AIM OF THE TASK ::
Drop the pictures and restate the rest of the listing word for word.

INFORMATION SUPPLIED ::
******************************

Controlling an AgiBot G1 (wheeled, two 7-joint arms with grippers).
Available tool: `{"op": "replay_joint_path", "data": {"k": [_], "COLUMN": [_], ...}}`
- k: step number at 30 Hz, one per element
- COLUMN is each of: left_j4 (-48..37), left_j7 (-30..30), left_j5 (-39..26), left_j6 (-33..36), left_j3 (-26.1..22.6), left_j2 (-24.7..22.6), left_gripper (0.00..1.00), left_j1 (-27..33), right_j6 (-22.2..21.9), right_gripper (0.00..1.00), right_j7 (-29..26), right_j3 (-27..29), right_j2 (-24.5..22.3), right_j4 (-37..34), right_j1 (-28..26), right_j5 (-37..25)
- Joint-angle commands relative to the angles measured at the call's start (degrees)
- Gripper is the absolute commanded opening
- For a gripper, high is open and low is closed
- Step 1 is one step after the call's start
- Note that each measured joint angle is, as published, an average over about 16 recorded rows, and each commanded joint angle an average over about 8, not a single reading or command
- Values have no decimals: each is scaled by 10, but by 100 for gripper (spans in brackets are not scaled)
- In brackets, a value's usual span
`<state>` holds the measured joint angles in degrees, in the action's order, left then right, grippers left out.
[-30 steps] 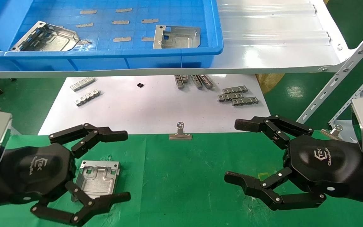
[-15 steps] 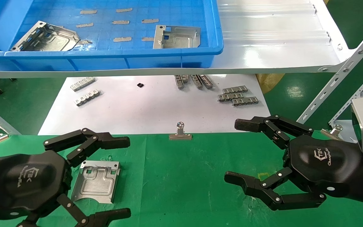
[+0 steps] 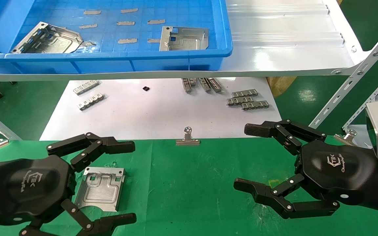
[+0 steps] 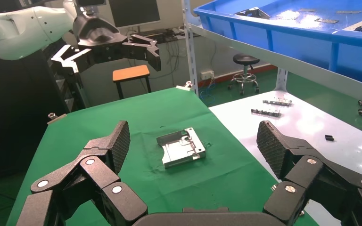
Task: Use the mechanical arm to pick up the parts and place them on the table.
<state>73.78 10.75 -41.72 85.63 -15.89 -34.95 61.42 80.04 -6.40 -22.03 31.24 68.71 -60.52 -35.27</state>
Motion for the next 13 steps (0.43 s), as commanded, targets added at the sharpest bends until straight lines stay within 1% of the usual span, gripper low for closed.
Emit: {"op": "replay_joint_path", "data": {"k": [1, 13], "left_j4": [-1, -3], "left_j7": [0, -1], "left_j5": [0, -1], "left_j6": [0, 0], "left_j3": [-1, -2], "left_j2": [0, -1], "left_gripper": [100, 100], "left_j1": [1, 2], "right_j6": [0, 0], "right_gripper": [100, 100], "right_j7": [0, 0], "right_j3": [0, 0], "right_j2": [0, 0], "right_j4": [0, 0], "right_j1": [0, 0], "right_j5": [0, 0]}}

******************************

RESULT ::
Controlling an AgiBot G1 (wheeled, two 7-joint arms with grippers).
Available tool: `{"op": "replay_joint_path", "data": {"k": [_], "COLUMN": [_], ...}}`
- k: step number at 30 Hz, one per element
- COLUMN is each of: left_j4 (-48..37), left_j7 (-30..30), left_j5 (-39..26), left_j6 (-33..36), left_j3 (-26.1..22.6), left_j2 (-24.7..22.6), left_gripper (0.00..1.00), left_j1 (-27..33), right_j6 (-22.2..21.9), right_gripper (0.00..1.00), right_j7 (-29..26), right_j3 (-27..29), right_j2 (-24.5..22.3), right_j4 (-37..34), right_j1 (-28..26), right_j5 (-37..25)
- Joint-angle commands relative to the angles measured at the call's start (degrees)
- Gripper is the absolute commanded opening
- For a gripper, high is open and low is closed
- Step 1 is one step after the call's start
- Note that each measured joint angle is, as published, an average over about 16 recorded rows, and each commanded joint angle an average over about 8, not a single reading or command
- Values have no decimals: each is scaled by 10, but by 100 for gripper (spans in brackets are not scaled)
- In brackets, a value's usual span
`<state>` holds the measured joint angles in degrees, in the action's order, left then right, grippers left out.
[-30 steps] 
[-15 steps] 
[+0 steps] 
[+0 steps] 
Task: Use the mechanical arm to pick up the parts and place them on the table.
<state>73.78 10.75 -41.72 85.63 -15.89 -34.95 61.42 80.04 -6.40 -22.03 31.24 68.71 -60.52 -35.27</state>
Motion for the next 13 steps (0.43 s), as commanded, targets added at the sharpest bends until straight lines stay within 1% of the usual span, gripper low for closed.
Emit: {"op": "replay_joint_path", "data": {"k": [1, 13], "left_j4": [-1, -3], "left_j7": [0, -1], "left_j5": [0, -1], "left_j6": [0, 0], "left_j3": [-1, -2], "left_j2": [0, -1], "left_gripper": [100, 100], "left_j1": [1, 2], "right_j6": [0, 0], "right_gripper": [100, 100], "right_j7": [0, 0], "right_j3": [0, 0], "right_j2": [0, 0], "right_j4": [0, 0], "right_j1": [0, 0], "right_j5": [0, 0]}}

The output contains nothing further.